S12: and for the micro service group, acquiring a server list n_list of all deployed micro services in the group, generating a candidate server list according to the generation mode 2 in the S2 by the n_list, and attempting to deploy the undeployed micro services in the micro service group from the head of the list. If the deployment is successful, turning to S4, otherwise turning to S13.
S13: and (6) forming a new micro service group by all undeployed micro services in the micro service group, and turning to S6.
S14: and for the micro service group, searching a server n 'where the micro service is deployed in the micro service group, and for the micro service which is not deployed in the group, generating a candidate server list by the server n' according to the generation mode 1 in S2, and attempting to deploy the service from the head of the list. And S4, turning to S4.
S15: and after deployment is completed, outputting the obtained deployment strategy.

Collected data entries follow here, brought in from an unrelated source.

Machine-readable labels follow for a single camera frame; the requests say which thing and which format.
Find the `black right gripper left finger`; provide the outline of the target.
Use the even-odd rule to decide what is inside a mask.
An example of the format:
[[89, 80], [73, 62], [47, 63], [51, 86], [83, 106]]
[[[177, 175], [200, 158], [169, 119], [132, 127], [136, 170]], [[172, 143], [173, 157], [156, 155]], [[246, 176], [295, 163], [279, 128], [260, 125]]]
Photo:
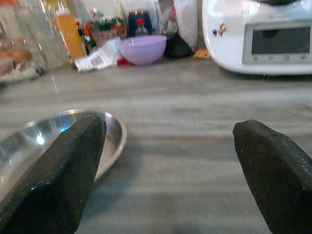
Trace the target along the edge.
[[105, 135], [98, 116], [62, 132], [2, 199], [1, 233], [73, 234], [92, 191]]

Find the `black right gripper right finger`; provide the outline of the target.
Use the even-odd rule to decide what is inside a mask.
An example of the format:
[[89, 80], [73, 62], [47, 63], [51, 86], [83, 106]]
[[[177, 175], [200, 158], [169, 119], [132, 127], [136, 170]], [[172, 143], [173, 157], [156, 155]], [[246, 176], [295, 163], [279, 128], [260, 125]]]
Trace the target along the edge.
[[234, 146], [273, 234], [312, 232], [312, 159], [287, 135], [256, 120], [238, 122]]

Step four: resource reallocation algorithm. And (3) for the deployment strategy obtained in the step three, adopting a resource reassignment algorithm to reassign the service request resources. The specific steps are as follows:
s1: the microservices deployed on the servers are modeled. The computing resources of server n areJ micro services are deployed on the server, and the computing resource requested by the micro services J is c j The computing resource actually allocated to microservice j is f j
S2: and constructing resource constraints. The computing resources allocated to the microservices must be no smaller than the computing resources they request, so there is a constraint f j ≥u j . All computing resources allocated cannot exceed the total computing resources owned by the server, so there are constraints
S3: and (5) constructing an optimization problem. Defining an evaluation function e j =u j /f j The calculation time for evaluating the micro service is a proportion of the original calculation time. Then the optimization problem can be constructed as
s.t.f j ≥u j
S4: solving the above problem. The Lagrangian function that constructs the above-described optimization problem is
Under the KKT condition of
λ i (u j -f j )=
λ i ≥0,
μ≥0
Solving it to obtain
By applying the calculated f j And carrying out resource allocation on the deployed micro-services and carrying out actual micro-service deployment.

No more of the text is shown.